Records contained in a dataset

..........

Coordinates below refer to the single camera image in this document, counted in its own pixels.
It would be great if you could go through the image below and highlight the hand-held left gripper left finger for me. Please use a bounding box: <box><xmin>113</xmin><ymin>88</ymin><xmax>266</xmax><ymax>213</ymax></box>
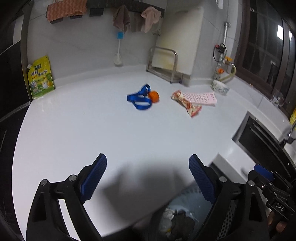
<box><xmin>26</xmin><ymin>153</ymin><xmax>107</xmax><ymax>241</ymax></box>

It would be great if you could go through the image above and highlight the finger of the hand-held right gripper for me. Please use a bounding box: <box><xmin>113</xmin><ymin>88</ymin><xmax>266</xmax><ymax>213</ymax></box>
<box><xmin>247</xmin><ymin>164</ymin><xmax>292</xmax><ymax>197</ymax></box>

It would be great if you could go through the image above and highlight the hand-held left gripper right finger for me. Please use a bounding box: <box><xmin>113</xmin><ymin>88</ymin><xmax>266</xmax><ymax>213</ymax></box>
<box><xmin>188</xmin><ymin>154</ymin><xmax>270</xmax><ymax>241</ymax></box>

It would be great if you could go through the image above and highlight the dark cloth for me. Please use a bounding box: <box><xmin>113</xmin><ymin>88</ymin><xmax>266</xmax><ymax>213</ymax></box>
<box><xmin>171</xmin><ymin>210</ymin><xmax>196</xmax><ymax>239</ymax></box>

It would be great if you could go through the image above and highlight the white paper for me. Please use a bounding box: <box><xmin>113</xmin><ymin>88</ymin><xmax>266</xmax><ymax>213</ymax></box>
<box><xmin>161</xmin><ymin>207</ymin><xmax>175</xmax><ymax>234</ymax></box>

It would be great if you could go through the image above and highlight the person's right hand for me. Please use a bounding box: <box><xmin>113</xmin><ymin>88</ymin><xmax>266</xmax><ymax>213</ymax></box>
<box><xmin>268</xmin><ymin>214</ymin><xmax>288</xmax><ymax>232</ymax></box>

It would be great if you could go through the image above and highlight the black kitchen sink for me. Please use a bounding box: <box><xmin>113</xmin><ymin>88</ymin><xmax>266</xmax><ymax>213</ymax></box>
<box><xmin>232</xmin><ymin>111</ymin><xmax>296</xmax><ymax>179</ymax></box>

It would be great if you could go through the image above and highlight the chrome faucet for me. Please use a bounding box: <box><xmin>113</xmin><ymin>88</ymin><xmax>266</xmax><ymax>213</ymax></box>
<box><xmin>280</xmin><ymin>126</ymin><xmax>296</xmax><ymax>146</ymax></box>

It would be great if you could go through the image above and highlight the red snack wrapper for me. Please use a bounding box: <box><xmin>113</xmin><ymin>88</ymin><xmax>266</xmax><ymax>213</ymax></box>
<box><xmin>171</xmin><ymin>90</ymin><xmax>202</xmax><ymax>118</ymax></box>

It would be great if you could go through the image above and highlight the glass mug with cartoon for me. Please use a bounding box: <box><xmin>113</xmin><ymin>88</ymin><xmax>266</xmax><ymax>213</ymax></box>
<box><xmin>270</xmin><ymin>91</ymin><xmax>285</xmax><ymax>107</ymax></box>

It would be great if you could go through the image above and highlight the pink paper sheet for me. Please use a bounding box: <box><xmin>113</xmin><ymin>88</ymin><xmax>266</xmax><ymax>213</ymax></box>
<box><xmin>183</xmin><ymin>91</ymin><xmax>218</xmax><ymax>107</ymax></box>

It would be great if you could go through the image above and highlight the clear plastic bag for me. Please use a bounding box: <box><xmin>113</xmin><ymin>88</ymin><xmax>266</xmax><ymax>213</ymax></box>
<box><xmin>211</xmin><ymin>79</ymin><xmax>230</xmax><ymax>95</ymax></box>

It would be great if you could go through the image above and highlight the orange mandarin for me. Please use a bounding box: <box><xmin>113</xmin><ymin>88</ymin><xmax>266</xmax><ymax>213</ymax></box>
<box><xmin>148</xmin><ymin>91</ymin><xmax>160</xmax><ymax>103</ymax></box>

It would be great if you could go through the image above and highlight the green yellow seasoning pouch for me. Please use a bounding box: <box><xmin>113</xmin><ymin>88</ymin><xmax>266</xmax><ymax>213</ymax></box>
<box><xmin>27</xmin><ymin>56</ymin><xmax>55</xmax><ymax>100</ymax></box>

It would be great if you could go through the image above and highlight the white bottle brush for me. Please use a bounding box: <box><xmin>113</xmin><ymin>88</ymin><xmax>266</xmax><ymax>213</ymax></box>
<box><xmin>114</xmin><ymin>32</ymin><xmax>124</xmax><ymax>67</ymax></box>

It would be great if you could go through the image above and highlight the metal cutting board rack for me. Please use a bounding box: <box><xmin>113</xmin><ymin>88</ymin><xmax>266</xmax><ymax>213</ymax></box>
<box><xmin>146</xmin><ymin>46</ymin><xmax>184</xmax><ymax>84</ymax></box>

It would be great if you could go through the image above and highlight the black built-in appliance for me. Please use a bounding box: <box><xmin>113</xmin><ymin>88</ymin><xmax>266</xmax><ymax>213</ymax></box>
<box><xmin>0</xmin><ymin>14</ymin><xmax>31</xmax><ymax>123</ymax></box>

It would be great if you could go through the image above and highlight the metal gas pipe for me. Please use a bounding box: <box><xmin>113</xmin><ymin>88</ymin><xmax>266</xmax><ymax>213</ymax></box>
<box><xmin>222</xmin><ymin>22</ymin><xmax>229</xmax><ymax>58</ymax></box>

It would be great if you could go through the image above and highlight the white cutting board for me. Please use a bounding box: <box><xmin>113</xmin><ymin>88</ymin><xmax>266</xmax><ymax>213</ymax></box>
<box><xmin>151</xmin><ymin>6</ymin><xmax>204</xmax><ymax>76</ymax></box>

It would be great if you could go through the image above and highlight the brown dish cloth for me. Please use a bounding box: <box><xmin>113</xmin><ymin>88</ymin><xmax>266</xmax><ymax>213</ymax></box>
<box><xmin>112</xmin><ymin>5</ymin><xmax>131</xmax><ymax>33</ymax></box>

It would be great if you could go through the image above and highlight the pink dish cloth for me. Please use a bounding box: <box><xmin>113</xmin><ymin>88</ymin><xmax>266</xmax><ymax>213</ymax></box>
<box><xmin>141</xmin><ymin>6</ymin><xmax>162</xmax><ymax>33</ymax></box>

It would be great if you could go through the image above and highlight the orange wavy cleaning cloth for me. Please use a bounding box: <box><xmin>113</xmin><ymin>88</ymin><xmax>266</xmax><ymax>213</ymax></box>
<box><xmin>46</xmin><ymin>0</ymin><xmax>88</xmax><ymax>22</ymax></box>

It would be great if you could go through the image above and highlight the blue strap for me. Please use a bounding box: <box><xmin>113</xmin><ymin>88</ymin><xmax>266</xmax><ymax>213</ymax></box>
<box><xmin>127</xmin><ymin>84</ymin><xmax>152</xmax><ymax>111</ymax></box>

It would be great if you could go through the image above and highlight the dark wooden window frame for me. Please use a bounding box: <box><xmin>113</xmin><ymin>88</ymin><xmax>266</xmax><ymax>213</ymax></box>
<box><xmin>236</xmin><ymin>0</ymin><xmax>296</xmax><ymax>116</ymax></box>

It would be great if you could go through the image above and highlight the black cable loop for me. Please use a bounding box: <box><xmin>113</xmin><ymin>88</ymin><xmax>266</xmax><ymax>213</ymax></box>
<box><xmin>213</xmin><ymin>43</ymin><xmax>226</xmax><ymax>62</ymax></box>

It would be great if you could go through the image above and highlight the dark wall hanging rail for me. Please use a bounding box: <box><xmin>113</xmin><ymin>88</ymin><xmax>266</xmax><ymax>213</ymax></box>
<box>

..........

Task objective: Output the records exactly, please. The pictures are not part of the copy.

Answer to this exercise:
Coordinates below refer to the single camera image in this document, counted in its own pixels.
It would be great if you could go through the image below and highlight the hand-held left gripper left finger for me. Please use a bounding box: <box><xmin>113</xmin><ymin>88</ymin><xmax>266</xmax><ymax>213</ymax></box>
<box><xmin>26</xmin><ymin>153</ymin><xmax>107</xmax><ymax>241</ymax></box>

It would be great if you could go through the image above and highlight the finger of the hand-held right gripper for me. Please use a bounding box: <box><xmin>113</xmin><ymin>88</ymin><xmax>266</xmax><ymax>213</ymax></box>
<box><xmin>247</xmin><ymin>164</ymin><xmax>292</xmax><ymax>197</ymax></box>

It would be great if you could go through the image above and highlight the hand-held left gripper right finger for me. Please use a bounding box: <box><xmin>113</xmin><ymin>88</ymin><xmax>266</xmax><ymax>213</ymax></box>
<box><xmin>188</xmin><ymin>154</ymin><xmax>270</xmax><ymax>241</ymax></box>

It would be great if you could go through the image above and highlight the dark cloth for me. Please use a bounding box: <box><xmin>113</xmin><ymin>88</ymin><xmax>266</xmax><ymax>213</ymax></box>
<box><xmin>171</xmin><ymin>210</ymin><xmax>196</xmax><ymax>239</ymax></box>

It would be great if you could go through the image above and highlight the white paper for me. Please use a bounding box: <box><xmin>113</xmin><ymin>88</ymin><xmax>266</xmax><ymax>213</ymax></box>
<box><xmin>161</xmin><ymin>207</ymin><xmax>175</xmax><ymax>234</ymax></box>

It would be great if you could go through the image above and highlight the person's right hand for me. Please use a bounding box: <box><xmin>113</xmin><ymin>88</ymin><xmax>266</xmax><ymax>213</ymax></box>
<box><xmin>268</xmin><ymin>214</ymin><xmax>288</xmax><ymax>232</ymax></box>

It would be great if you could go through the image above and highlight the black kitchen sink for me. Please use a bounding box: <box><xmin>113</xmin><ymin>88</ymin><xmax>266</xmax><ymax>213</ymax></box>
<box><xmin>232</xmin><ymin>111</ymin><xmax>296</xmax><ymax>179</ymax></box>

It would be great if you could go through the image above and highlight the chrome faucet for me. Please use a bounding box: <box><xmin>113</xmin><ymin>88</ymin><xmax>266</xmax><ymax>213</ymax></box>
<box><xmin>280</xmin><ymin>126</ymin><xmax>296</xmax><ymax>146</ymax></box>

It would be great if you could go through the image above and highlight the red snack wrapper for me. Please use a bounding box: <box><xmin>113</xmin><ymin>88</ymin><xmax>266</xmax><ymax>213</ymax></box>
<box><xmin>171</xmin><ymin>90</ymin><xmax>202</xmax><ymax>118</ymax></box>

It would be great if you could go through the image above and highlight the glass mug with cartoon for me. Please use a bounding box: <box><xmin>113</xmin><ymin>88</ymin><xmax>266</xmax><ymax>213</ymax></box>
<box><xmin>270</xmin><ymin>91</ymin><xmax>285</xmax><ymax>107</ymax></box>

It would be great if you could go through the image above and highlight the pink paper sheet for me. Please use a bounding box: <box><xmin>113</xmin><ymin>88</ymin><xmax>266</xmax><ymax>213</ymax></box>
<box><xmin>183</xmin><ymin>91</ymin><xmax>218</xmax><ymax>107</ymax></box>

It would be great if you could go through the image above and highlight the clear plastic bag for me. Please use a bounding box: <box><xmin>113</xmin><ymin>88</ymin><xmax>266</xmax><ymax>213</ymax></box>
<box><xmin>211</xmin><ymin>79</ymin><xmax>230</xmax><ymax>95</ymax></box>

It would be great if you could go through the image above and highlight the orange mandarin for me. Please use a bounding box: <box><xmin>113</xmin><ymin>88</ymin><xmax>266</xmax><ymax>213</ymax></box>
<box><xmin>148</xmin><ymin>91</ymin><xmax>160</xmax><ymax>103</ymax></box>

It would be great if you could go through the image above and highlight the green yellow seasoning pouch for me. Please use a bounding box: <box><xmin>113</xmin><ymin>88</ymin><xmax>266</xmax><ymax>213</ymax></box>
<box><xmin>27</xmin><ymin>56</ymin><xmax>55</xmax><ymax>100</ymax></box>

It would be great if you could go through the image above and highlight the white bottle brush for me. Please use a bounding box: <box><xmin>113</xmin><ymin>88</ymin><xmax>266</xmax><ymax>213</ymax></box>
<box><xmin>114</xmin><ymin>32</ymin><xmax>124</xmax><ymax>67</ymax></box>

It would be great if you could go through the image above and highlight the metal cutting board rack for me. Please use a bounding box: <box><xmin>113</xmin><ymin>88</ymin><xmax>266</xmax><ymax>213</ymax></box>
<box><xmin>146</xmin><ymin>46</ymin><xmax>184</xmax><ymax>84</ymax></box>

It would be great if you could go through the image above and highlight the black built-in appliance for me. Please use a bounding box: <box><xmin>113</xmin><ymin>88</ymin><xmax>266</xmax><ymax>213</ymax></box>
<box><xmin>0</xmin><ymin>14</ymin><xmax>31</xmax><ymax>123</ymax></box>

It would be great if you could go through the image above and highlight the metal gas pipe for me. Please use a bounding box: <box><xmin>113</xmin><ymin>88</ymin><xmax>266</xmax><ymax>213</ymax></box>
<box><xmin>222</xmin><ymin>22</ymin><xmax>229</xmax><ymax>58</ymax></box>

It would be great if you could go through the image above and highlight the white cutting board for me. Please use a bounding box: <box><xmin>113</xmin><ymin>88</ymin><xmax>266</xmax><ymax>213</ymax></box>
<box><xmin>151</xmin><ymin>6</ymin><xmax>204</xmax><ymax>76</ymax></box>

It would be great if you could go through the image above and highlight the brown dish cloth for me. Please use a bounding box: <box><xmin>113</xmin><ymin>88</ymin><xmax>266</xmax><ymax>213</ymax></box>
<box><xmin>112</xmin><ymin>5</ymin><xmax>131</xmax><ymax>33</ymax></box>

It would be great if you could go through the image above and highlight the pink dish cloth for me. Please use a bounding box: <box><xmin>113</xmin><ymin>88</ymin><xmax>266</xmax><ymax>213</ymax></box>
<box><xmin>141</xmin><ymin>6</ymin><xmax>162</xmax><ymax>33</ymax></box>

It would be great if you could go through the image above and highlight the orange wavy cleaning cloth for me. Please use a bounding box: <box><xmin>113</xmin><ymin>88</ymin><xmax>266</xmax><ymax>213</ymax></box>
<box><xmin>46</xmin><ymin>0</ymin><xmax>88</xmax><ymax>22</ymax></box>

It would be great if you could go through the image above and highlight the blue strap for me. Please use a bounding box: <box><xmin>113</xmin><ymin>88</ymin><xmax>266</xmax><ymax>213</ymax></box>
<box><xmin>127</xmin><ymin>84</ymin><xmax>152</xmax><ymax>111</ymax></box>

It would be great if you could go through the image above and highlight the dark wooden window frame for me. Please use a bounding box: <box><xmin>113</xmin><ymin>88</ymin><xmax>266</xmax><ymax>213</ymax></box>
<box><xmin>236</xmin><ymin>0</ymin><xmax>296</xmax><ymax>116</ymax></box>

It would be great if you could go through the image above and highlight the black cable loop for me. Please use a bounding box: <box><xmin>113</xmin><ymin>88</ymin><xmax>266</xmax><ymax>213</ymax></box>
<box><xmin>213</xmin><ymin>43</ymin><xmax>226</xmax><ymax>62</ymax></box>

It would be great if you could go through the image above and highlight the dark wall hanging rail for me. Please use a bounding box: <box><xmin>113</xmin><ymin>88</ymin><xmax>266</xmax><ymax>213</ymax></box>
<box>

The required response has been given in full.